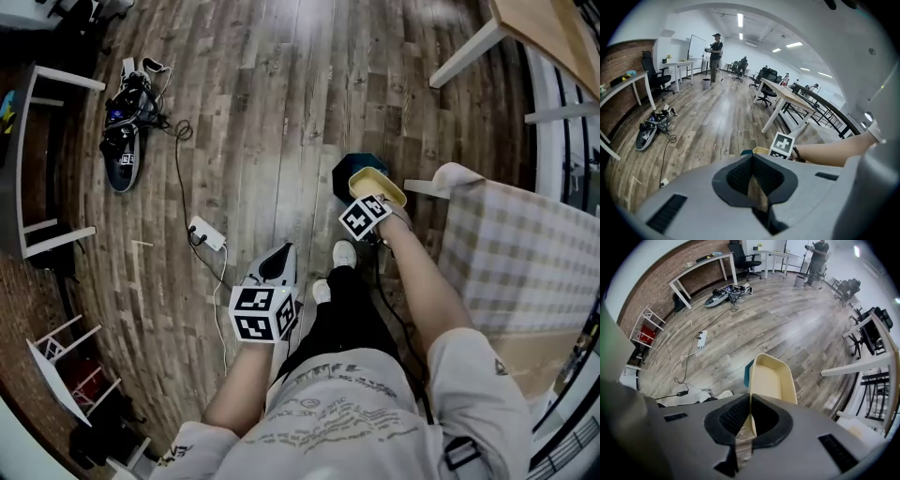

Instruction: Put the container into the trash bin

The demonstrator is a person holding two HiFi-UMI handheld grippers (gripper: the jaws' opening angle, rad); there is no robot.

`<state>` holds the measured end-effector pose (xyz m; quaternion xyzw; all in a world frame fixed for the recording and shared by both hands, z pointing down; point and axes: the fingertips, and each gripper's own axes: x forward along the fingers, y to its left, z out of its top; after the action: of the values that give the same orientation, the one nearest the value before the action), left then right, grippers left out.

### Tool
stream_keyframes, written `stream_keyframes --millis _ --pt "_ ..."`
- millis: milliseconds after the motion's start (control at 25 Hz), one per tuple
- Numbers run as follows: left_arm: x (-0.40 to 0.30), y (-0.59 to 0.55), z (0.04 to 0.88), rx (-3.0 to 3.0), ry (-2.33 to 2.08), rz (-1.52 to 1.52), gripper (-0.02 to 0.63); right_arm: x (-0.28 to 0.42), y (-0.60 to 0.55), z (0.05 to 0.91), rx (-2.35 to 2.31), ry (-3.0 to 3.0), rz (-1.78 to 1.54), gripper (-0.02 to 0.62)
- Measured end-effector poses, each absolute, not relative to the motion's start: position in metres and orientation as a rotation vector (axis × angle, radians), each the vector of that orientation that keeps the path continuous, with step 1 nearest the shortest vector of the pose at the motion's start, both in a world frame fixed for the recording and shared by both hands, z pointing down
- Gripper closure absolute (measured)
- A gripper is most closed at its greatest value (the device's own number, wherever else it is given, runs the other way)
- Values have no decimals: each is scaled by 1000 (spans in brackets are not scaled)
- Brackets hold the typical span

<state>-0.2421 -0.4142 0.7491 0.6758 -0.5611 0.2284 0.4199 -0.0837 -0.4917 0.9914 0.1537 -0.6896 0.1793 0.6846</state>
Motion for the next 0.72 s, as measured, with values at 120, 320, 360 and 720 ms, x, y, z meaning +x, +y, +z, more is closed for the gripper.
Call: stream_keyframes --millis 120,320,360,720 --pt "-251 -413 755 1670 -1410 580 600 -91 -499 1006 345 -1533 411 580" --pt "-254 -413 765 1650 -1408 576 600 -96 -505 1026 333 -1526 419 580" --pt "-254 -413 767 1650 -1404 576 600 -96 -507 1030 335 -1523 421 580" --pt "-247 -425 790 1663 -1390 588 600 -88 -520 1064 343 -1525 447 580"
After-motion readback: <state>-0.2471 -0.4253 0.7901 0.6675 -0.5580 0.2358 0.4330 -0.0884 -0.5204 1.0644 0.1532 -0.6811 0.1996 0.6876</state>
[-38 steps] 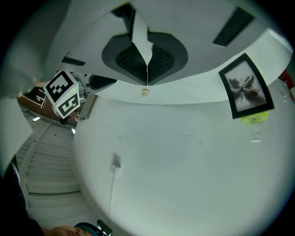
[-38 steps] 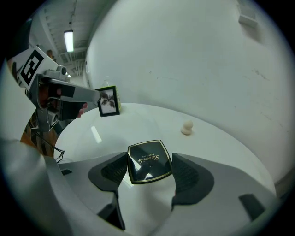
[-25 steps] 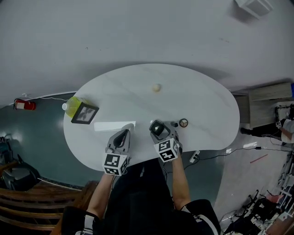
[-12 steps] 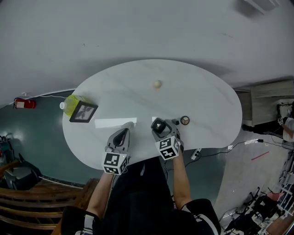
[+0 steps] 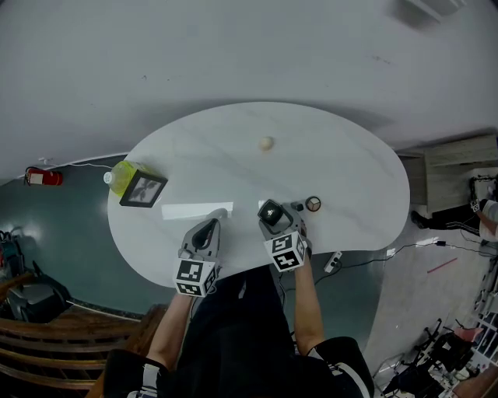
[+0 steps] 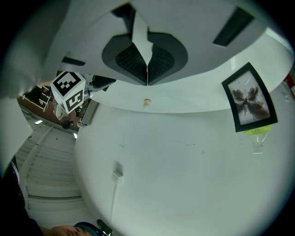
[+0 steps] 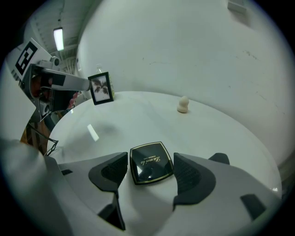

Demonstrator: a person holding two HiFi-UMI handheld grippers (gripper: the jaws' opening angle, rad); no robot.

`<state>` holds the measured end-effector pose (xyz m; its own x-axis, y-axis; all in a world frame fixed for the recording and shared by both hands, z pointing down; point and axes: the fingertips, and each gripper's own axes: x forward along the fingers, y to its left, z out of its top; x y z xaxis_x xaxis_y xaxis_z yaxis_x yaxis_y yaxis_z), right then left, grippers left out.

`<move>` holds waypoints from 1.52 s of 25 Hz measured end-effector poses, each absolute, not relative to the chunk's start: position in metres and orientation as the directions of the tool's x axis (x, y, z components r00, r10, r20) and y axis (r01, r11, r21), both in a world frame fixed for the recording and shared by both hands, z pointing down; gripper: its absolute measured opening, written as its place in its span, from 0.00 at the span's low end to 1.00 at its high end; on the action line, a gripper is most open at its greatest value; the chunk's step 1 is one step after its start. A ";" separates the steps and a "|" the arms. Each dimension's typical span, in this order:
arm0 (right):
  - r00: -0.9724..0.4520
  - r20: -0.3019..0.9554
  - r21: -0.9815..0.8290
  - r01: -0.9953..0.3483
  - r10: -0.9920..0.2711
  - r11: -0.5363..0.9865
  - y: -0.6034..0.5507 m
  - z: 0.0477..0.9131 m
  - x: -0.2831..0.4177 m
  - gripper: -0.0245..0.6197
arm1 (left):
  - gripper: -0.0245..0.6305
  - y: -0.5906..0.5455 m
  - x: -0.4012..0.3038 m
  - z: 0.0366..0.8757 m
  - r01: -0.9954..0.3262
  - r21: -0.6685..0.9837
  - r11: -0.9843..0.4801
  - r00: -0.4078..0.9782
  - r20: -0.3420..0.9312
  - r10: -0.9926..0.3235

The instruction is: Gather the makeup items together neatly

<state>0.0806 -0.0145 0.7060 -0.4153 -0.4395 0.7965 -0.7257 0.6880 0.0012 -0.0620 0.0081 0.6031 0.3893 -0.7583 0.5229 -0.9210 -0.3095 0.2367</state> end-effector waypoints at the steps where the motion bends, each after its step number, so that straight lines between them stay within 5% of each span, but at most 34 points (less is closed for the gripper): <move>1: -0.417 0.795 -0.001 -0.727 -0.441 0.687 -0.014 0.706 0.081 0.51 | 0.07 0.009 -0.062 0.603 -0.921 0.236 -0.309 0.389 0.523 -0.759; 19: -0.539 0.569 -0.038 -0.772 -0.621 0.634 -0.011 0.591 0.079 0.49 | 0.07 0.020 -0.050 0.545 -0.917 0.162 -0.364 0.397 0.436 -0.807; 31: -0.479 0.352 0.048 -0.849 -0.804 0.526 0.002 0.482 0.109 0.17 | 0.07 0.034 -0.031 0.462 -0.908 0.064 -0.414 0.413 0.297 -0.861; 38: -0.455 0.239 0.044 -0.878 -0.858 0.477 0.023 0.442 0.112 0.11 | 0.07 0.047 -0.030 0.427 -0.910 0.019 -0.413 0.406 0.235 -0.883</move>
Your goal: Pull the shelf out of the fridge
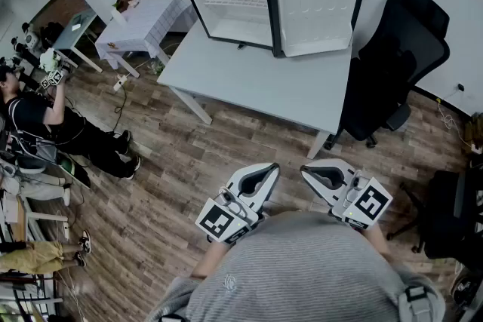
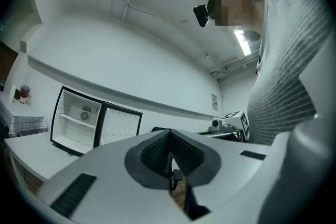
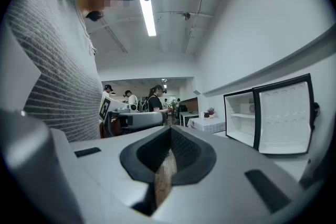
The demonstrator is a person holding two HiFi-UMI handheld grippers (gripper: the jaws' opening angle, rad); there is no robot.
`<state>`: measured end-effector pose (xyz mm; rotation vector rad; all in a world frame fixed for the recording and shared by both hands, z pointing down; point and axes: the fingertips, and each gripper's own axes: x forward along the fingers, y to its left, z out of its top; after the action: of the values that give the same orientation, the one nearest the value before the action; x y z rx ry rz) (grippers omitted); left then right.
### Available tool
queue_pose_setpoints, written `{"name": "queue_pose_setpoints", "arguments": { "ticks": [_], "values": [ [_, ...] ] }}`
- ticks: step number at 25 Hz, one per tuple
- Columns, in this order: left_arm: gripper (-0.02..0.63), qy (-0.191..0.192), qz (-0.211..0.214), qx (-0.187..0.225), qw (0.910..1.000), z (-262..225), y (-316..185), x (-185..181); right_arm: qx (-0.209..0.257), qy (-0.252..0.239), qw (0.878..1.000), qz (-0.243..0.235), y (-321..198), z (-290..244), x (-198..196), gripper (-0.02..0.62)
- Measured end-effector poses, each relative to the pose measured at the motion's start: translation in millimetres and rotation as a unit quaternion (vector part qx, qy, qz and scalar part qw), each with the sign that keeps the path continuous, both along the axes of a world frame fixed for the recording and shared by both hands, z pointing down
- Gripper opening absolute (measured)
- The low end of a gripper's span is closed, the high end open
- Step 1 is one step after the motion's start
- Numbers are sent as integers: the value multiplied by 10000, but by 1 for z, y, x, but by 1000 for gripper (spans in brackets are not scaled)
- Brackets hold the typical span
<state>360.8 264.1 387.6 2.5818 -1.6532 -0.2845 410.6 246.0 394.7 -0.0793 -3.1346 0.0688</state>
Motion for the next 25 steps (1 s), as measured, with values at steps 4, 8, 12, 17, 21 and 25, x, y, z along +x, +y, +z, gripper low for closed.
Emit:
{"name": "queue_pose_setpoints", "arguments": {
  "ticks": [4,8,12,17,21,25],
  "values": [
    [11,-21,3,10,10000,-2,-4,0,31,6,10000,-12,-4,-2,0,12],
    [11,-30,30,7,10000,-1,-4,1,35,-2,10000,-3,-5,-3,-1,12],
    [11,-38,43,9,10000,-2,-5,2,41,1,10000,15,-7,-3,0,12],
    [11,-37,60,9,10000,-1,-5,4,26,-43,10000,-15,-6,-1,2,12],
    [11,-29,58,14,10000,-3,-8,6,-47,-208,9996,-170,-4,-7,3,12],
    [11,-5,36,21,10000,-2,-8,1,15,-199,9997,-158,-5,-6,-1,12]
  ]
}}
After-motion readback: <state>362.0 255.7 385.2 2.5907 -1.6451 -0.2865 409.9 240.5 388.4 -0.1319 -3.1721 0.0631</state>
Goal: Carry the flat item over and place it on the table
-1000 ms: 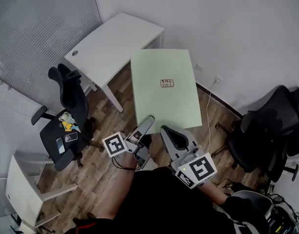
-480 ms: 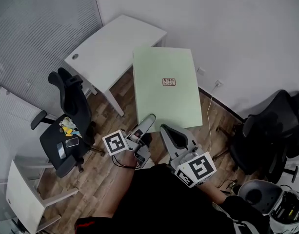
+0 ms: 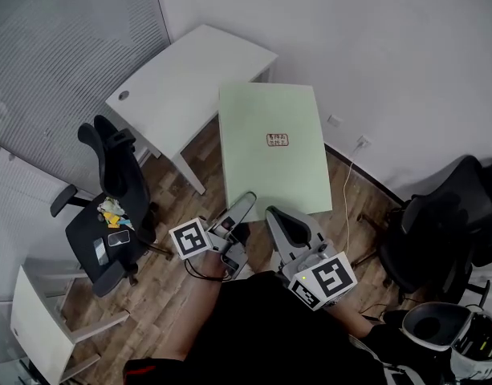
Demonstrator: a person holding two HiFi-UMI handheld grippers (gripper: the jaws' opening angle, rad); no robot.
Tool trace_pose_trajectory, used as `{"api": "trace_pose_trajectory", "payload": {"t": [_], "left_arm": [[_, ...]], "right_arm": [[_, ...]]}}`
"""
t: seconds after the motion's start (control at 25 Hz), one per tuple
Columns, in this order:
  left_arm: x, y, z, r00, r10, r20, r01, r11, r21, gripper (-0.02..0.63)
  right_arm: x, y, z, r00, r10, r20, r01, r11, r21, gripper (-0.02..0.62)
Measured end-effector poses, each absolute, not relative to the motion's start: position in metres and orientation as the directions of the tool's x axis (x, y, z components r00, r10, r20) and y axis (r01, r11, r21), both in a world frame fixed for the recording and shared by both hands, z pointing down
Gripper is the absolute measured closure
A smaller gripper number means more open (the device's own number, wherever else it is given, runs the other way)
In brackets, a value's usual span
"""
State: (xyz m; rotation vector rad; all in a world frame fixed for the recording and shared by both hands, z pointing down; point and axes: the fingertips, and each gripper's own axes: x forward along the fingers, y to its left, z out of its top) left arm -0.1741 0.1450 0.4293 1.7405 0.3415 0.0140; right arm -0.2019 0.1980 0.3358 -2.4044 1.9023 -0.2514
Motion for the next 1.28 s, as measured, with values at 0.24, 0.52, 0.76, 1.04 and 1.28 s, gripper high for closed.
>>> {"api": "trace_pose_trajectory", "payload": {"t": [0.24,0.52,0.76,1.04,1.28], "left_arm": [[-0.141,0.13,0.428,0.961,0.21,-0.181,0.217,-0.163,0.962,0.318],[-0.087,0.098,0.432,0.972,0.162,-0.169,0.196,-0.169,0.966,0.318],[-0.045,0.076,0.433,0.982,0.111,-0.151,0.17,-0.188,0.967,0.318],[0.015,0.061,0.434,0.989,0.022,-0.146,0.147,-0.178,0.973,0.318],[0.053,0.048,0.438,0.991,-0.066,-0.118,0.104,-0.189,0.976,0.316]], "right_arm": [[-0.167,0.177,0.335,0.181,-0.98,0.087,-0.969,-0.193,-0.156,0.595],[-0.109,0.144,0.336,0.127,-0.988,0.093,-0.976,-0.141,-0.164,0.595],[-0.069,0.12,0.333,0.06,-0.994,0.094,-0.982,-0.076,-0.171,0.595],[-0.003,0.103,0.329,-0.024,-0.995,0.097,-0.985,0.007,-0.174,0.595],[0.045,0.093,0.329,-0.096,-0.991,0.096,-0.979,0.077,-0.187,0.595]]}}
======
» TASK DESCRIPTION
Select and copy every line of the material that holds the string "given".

» EXERCISE ANSWER
- A gripper is most closed at its greatest value (the device's own number, wherever else it is given, runs the other way)
A smaller gripper number means more open (the device's own number, wherever else it is given, runs the other way)

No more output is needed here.